WORK TO BE COMPLETED: Beginning with the first entry, set down each one exactly as shown.

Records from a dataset
################

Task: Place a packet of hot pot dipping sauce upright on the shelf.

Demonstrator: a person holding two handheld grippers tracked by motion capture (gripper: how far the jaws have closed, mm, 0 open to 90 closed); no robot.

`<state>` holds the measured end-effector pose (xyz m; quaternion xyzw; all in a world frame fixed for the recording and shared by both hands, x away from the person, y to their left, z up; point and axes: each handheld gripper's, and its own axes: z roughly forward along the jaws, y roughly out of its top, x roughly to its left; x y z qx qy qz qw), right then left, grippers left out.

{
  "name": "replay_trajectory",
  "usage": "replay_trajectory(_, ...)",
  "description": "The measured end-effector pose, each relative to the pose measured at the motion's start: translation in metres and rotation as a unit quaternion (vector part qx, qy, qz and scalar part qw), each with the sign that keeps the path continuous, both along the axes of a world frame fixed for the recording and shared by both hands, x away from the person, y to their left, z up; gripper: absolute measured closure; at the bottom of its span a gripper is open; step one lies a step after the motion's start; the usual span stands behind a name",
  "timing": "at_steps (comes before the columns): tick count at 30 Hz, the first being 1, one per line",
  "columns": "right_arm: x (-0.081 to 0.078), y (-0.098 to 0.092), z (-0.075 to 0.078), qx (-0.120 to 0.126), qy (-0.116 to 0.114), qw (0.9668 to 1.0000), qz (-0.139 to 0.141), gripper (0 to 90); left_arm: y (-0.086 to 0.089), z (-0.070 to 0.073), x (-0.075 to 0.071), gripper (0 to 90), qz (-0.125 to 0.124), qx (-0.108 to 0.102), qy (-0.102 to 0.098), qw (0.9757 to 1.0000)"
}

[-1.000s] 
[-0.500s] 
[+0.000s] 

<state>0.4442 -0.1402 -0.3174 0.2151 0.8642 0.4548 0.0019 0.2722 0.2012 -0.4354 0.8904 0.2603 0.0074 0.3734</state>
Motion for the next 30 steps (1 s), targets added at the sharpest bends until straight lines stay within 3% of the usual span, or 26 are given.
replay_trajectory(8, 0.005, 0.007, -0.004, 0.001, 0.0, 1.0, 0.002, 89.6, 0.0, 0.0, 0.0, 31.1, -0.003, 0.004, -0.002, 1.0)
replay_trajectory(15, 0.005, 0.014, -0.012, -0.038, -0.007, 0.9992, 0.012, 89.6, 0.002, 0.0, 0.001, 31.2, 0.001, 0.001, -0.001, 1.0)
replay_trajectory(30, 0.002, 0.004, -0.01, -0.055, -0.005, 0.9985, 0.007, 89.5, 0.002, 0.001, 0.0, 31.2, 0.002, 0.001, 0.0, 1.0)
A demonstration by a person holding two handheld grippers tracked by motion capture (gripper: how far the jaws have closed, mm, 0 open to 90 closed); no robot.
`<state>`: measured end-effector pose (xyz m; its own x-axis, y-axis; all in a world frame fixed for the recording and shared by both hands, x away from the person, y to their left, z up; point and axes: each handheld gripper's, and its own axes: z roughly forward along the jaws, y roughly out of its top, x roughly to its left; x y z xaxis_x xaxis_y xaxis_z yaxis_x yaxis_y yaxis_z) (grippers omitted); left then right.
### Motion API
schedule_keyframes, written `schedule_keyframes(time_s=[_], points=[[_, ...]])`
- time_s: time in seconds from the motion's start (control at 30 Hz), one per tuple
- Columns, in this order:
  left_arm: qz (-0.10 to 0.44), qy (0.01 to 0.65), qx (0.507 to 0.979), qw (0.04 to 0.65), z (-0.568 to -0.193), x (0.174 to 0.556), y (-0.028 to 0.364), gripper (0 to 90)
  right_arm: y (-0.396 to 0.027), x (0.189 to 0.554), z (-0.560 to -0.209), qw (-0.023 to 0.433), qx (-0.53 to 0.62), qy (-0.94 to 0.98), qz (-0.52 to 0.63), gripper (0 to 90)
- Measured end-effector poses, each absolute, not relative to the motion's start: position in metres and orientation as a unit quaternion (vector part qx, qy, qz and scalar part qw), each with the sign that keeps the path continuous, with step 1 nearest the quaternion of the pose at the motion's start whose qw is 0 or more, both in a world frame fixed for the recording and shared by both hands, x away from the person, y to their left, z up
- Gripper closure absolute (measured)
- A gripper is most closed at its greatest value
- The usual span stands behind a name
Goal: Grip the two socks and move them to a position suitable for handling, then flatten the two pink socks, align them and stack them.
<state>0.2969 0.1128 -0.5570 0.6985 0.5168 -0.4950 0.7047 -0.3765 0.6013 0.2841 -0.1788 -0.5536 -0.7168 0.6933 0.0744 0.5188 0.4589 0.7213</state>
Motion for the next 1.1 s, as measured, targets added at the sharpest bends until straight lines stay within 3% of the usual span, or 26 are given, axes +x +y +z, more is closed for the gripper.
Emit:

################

SOLUTION TO THE EXERCISE:
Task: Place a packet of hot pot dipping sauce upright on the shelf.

Demonstrator: a person holding two handheld grippers tracked by motion capture (gripper: how far the jaws have closed, mm, 0 open to 90 closed); no robot.

`<state>` holds the measured end-effector pose (xyz m; quaternion xyzw; all in a world frame fixed for the recording and shared by both hands, x away from the person, y to their left, z up; point and axes: each handheld gripper's, and its own axes: z roughly forward along the jaws, y roughly out of its top, x roughly to its left; x y z qx qy qz qw), right then left, grippers left out.

{
  "name": "replay_trajectory",
  "usage": "replay_trajectory(_, ...)",
  "description": "The measured end-effector pose, each relative to the pose measured at the motion's start: translation in metres and rotation as a unit quaternion (vector part qx, qy, qz and scalar part qw), each with the sign that keeps the path continuous, both along the axes of a world frame fixed for the recording and shared by both hands, x away from the person, y to their left, z up; gripper: absolute measured closure; at the bottom of its span a gripper is open; step one lies a step after the motion's start; the usual span stands behind a name",
  "timing": "at_steps (comes before the columns): tick count at 30 Hz, the first being 1, one per line",
  "columns": "right_arm: x (-0.081 to 0.078), y (-0.098 to 0.092), z (-0.075 to 0.078), qx (-0.120 to 0.126), qy (-0.116 to 0.114), qw (0.9668 to 1.0000), qz (-0.139 to 0.141), gripper (0 to 90); left_arm: y (-0.086 to 0.089), z (-0.070 to 0.073), x (-0.075 to 0.071), gripper (0 to 90), qz (-0.125 to 0.124), qx (-0.108 to 0.102), qy (-0.102 to 0.098), qw (0.9757 to 1.0000)"
}

[-1.000s] 
[-0.500s] 
[+0.000s] 

<state>0.4442 -0.1402 -0.3174 0.2151 0.8642 0.4548 0.0019 0.2722 0.2012 -0.4354 0.8904 0.2603 0.0074 0.3734</state>
Motion for the next 30 steps (1 s), targets added at the sharpest bends until straight lines stay within 3% of the usual span, or 26 are given.
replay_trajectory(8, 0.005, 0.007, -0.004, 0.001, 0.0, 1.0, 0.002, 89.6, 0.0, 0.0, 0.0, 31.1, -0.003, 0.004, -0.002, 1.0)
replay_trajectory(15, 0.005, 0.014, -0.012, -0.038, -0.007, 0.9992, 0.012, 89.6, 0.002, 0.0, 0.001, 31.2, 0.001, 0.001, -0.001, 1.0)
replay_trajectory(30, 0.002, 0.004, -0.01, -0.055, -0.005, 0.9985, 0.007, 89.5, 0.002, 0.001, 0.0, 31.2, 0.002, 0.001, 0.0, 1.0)
A demonstration by a person holding two handheld grippers tracked by motion capture (gripper: how far the jaws have closed, mm, 0 open to 90 closed); no robot.
`<state>`: measured end-effector pose (xyz m; its own x-axis, y-axis; all in a world frame fixed for the recording and shared by both hands, x away from the person, y to their left, z up; point and axes: each handheld gripper's, and its own axes: z roughly forward along the jaws, y roughly out of its top, x roughly to its left; x y z xaxis_x xaxis_y xaxis_z yaxis_x yaxis_y yaxis_z) (grippers omitted); left then right.
### Motion API
schedule_keyframes, written `schedule_keyframes(time_s=[_], points=[[_, ...]])`
- time_s: time in seconds from the motion's start (control at 30 Hz), one per tuple
- Columns, in this order:
  left_arm: qz (-0.10 to 0.44), qy (0.01 to 0.65), qx (0.507 to 0.979), qw (0.04 to 0.65), z (-0.568 to -0.193), x (0.174 to 0.556), y (-0.028 to 0.364), gripper (0 to 90)
  right_arm: y (-0.396 to 0.027), x (0.189 to 0.554), z (-0.560 to -0.209), qw (-0.023 to 0.433), qx (-0.53 to 0.62), qy (-0.94 to 0.98), qz (-0.52 to 0.63), gripper (0 to 90)
- Measured end-effector poses, each absolute, not relative to the motion's start: position in metres and orientation as a unit quaternion (vector part qx, qy, qz and scalar part qw), each with the sign that keeps the path continuous, with step 1 nearest the quaternion of the pose at the motion's start whose qw is 0 or more, both in a world frame fixed for the recording and shared by both hands, x away from the person, y to their left, z up
- Gripper closure absolute (measured)
- A gripper is most closed at its greatest value
- The usual span stands behind a name
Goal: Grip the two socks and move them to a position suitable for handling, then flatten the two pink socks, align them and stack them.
<state>0.2969 0.1128 -0.5570 0.6985 0.5168 -0.4950 0.7047 -0.3765 0.6013 0.2841 -0.1788 -0.5536 -0.7168 0.6933 0.0744 0.5188 0.4589 0.7213</state>
Motion for the next 1.1 s, as measured, targets added at the sharpest bends until straight lines stay within 3% of the usual span, or 26 are given, axes +x +y +z, more is closed for the gripper.
Emit:

The answer given here is complete.